A multistructural/acoustic mode formulation, which is based on the classical nonlinear plate equation and homogeneous wave equation, has been presented for the large amplitude free vibrations of a double panel. The present study proposes the elliptical integral method to obtain the natural frequencies of various nonlinear double panels. The effects of the gap width, aspect ratio, and vibration amplitude ratio on the resonant frequencies of the in-phase and out of phase modes have also been investigated. It has been found that (1) the present elliptic integral solutions agree reasonably well with those obtained from the numerical integration method, and they are convergent with increasing the numbers of acoustic modes and harmonic terms; (2) the frequency ratio of the in-phase mode of a double panel is more like that of a single panel, and the frequency ratio of the out of phase mode is more sensitive to the gap width and aspect ratio; (3) the acoustic stiffness of the in-phase mode is more sensitive to the vibration amplitude than that of the out of phase mode; and (4) unlike the structural stiffness, the acoustic stiffness of a double panel may be negative and depends on the vibration amplitude.

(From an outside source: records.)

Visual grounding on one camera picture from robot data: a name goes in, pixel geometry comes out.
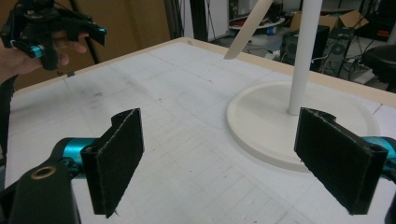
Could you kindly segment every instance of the floor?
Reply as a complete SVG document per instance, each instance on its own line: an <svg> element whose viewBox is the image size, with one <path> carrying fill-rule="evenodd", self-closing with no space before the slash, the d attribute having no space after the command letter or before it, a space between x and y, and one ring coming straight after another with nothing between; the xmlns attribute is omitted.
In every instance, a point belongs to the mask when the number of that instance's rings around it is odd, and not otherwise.
<svg viewBox="0 0 396 224"><path fill-rule="evenodd" d="M271 60L279 60L279 58L277 58L275 55L276 50L281 46L283 34L288 31L288 28L283 28L282 30L277 31L277 34L274 36L254 35L247 43L243 51L245 53L254 54ZM227 35L221 39L218 39L216 43L228 48L233 43L233 40L233 36ZM385 44L387 44L387 42L355 36L349 46L346 58L355 58L361 55L361 53L367 49ZM345 63L344 68L341 69L339 77L380 90L385 90L388 86L388 84L380 82L371 72L371 70L364 65L352 65L352 63Z"/></svg>

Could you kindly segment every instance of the white stand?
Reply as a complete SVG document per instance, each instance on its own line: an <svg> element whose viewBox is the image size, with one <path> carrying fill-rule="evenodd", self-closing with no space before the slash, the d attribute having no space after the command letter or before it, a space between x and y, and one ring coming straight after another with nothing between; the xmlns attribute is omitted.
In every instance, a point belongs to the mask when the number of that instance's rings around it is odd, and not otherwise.
<svg viewBox="0 0 396 224"><path fill-rule="evenodd" d="M319 86L309 85L305 92L321 4L321 0L304 1L292 83L248 88L236 95L227 109L231 133L247 152L275 166L301 172L307 169L294 152L294 141L302 106L336 116L339 124L357 135L378 135L374 117L358 102Z"/></svg>

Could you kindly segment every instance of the white table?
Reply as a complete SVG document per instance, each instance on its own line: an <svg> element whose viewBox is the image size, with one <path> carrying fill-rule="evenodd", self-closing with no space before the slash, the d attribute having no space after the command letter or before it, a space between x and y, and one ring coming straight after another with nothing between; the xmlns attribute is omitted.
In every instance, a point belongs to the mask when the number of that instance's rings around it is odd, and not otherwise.
<svg viewBox="0 0 396 224"><path fill-rule="evenodd" d="M313 175L246 153L225 111L241 90L291 81L292 67L180 38L17 92L6 185L44 161L65 137L99 137L110 118L140 107L146 152L110 219L95 216L85 180L73 180L82 223L383 223L396 187L380 179L367 216L350 216ZM312 74L356 98L381 134L396 138L396 95Z"/></svg>

In practice, when acoustic engineers design a double panel used for noise reduction, they would set the natural frequency not overlapping with the dominant noise frequency bandwidth. Thus, the natural frequency results in this study can be used as reference in noise reduction panel design.

Conflict of Interests

The author declares that there is no conflict of interests regarding the publication of this paper.

Acknowledgments

The work described in this paper was fully supported by a grant from the Research Grants Council of Hong Kong (project title: A New Solution Method to Nonlinear Panel-Cavity Coupling Problems: Multilevel Residue Harmonic Balance Method). The author would like to express his gratitude and appreciation to Dr. W. Y Poon’s advices and contributions.